_Your assignment:_ The answer should contain every entry below, copied exactly.

Start of Information provided

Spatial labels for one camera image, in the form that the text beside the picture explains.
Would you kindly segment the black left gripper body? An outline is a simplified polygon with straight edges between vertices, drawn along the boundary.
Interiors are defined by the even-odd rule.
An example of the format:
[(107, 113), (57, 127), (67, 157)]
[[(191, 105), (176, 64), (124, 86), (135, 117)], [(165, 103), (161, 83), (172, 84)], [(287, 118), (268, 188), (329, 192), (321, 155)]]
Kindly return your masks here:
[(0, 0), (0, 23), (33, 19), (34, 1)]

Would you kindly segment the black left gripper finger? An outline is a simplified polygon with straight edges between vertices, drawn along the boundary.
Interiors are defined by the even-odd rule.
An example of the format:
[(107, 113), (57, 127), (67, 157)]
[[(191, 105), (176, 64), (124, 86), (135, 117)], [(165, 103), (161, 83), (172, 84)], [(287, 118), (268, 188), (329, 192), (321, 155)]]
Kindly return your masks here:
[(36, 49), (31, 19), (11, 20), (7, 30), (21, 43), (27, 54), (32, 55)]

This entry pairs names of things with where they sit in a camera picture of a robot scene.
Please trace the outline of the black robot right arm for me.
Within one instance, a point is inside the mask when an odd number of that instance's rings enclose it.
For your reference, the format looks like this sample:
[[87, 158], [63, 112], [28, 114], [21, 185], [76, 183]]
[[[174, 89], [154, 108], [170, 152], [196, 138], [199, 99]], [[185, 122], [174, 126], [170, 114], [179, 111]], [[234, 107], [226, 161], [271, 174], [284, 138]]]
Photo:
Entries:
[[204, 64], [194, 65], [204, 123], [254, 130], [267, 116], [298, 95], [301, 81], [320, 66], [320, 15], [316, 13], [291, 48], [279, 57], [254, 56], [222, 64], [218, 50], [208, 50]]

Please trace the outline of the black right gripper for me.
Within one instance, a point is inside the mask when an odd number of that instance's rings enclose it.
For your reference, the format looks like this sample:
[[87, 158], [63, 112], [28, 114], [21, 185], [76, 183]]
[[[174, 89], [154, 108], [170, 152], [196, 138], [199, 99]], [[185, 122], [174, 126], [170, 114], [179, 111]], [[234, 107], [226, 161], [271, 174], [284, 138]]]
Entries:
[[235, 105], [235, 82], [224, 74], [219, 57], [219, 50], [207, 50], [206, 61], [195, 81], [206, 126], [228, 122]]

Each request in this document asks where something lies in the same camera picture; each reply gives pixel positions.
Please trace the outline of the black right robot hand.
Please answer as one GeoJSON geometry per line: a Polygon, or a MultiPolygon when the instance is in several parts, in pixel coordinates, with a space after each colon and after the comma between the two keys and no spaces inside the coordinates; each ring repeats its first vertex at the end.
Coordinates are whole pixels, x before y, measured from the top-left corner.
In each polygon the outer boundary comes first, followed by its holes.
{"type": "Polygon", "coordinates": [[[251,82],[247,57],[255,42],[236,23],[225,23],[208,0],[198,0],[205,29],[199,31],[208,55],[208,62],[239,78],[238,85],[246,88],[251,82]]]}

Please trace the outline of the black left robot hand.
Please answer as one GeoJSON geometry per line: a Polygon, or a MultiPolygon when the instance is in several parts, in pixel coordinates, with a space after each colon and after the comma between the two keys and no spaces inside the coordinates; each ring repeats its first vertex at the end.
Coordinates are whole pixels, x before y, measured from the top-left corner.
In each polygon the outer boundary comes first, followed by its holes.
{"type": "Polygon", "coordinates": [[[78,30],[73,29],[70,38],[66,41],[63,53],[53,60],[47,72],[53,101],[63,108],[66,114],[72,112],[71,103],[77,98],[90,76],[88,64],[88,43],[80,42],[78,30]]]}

End of Information provided

_Task solution:_
Spatial labels for one camera image, in the form that the text beside the picture explains.
Would you kindly segment the black left gripper body? An outline is a simplified polygon with straight edges between vertices, drawn along the boundary.
Interiors are defined by the even-odd rule.
An example of the format:
[(107, 113), (57, 127), (67, 157)]
[[(191, 105), (176, 64), (124, 86), (135, 117)], [(165, 103), (161, 83), (172, 84)], [(287, 118), (268, 188), (329, 192), (321, 155)]]
Kindly return your masks here:
[(0, 0), (0, 23), (33, 19), (34, 1)]

Would you kindly segment the black left gripper finger? An outline is a simplified polygon with straight edges between vertices, drawn along the boundary.
Interiors are defined by the even-odd rule.
An example of the format:
[(107, 113), (57, 127), (67, 157)]
[[(191, 105), (176, 64), (124, 86), (135, 117)], [(165, 103), (161, 83), (172, 84)], [(287, 118), (268, 188), (329, 192), (321, 155)]]
Kindly return your masks here:
[(36, 49), (31, 19), (11, 20), (7, 30), (21, 43), (27, 54), (32, 55)]

This entry pairs names of things with where they sit in a camera picture of a robot scene.
Please trace the outline of the black robot right arm for me.
Within one instance, a point is inside the mask when an odd number of that instance's rings enclose it.
For your reference, the format looks like this sample:
[[87, 158], [63, 112], [28, 114], [21, 185], [76, 183]]
[[[174, 89], [154, 108], [170, 152], [196, 138], [199, 99]], [[185, 122], [174, 126], [170, 114], [179, 111]], [[234, 107], [226, 161], [271, 174], [284, 138]]]
Photo:
Entries:
[[204, 64], [194, 65], [204, 123], [254, 130], [267, 116], [298, 95], [301, 81], [320, 66], [320, 15], [316, 13], [291, 48], [279, 57], [254, 56], [222, 64], [218, 50], [208, 50]]

Please trace the outline of the black right gripper for me.
Within one instance, a point is inside the mask when an odd number of that instance's rings enclose it.
For your reference, the format looks like this sample:
[[87, 158], [63, 112], [28, 114], [21, 185], [76, 183]]
[[[174, 89], [154, 108], [170, 152], [196, 138], [199, 99]], [[185, 122], [174, 126], [170, 114], [179, 111]], [[234, 107], [226, 161], [271, 174], [284, 138]]]
Entries:
[[235, 105], [235, 82], [224, 74], [219, 57], [219, 50], [207, 50], [206, 61], [195, 81], [206, 126], [228, 122]]

Each request in this document asks where something lies in the same camera picture; each reply gives pixel positions.
Please trace the outline of the black right robot hand.
Please answer as one GeoJSON geometry per line: a Polygon, or a MultiPolygon when the instance is in several parts, in pixel coordinates, with a space after each colon and after the comma between the two keys and no spaces inside the coordinates; each ring repeats its first vertex at the end.
Coordinates are whole pixels, x before y, measured from the top-left corner.
In each polygon the outer boundary comes first, followed by its holes.
{"type": "Polygon", "coordinates": [[[251,82],[247,57],[255,42],[236,23],[225,23],[208,0],[198,0],[205,29],[199,31],[208,55],[208,62],[239,78],[238,85],[246,88],[251,82]]]}

Please trace the outline of the black left robot hand.
Please answer as one GeoJSON geometry per line: a Polygon, or a MultiPolygon when the instance is in several parts, in pixel coordinates, with a space after each colon and after the comma between the two keys and no spaces inside the coordinates; each ring repeats its first vertex at the end.
Coordinates are whole pixels, x before y, measured from the top-left corner.
In each polygon the outer boundary comes first, followed by its holes.
{"type": "Polygon", "coordinates": [[[78,30],[73,29],[70,38],[66,41],[63,53],[53,60],[47,72],[53,101],[63,108],[66,114],[72,112],[71,103],[77,98],[90,76],[88,64],[88,43],[80,42],[78,30]]]}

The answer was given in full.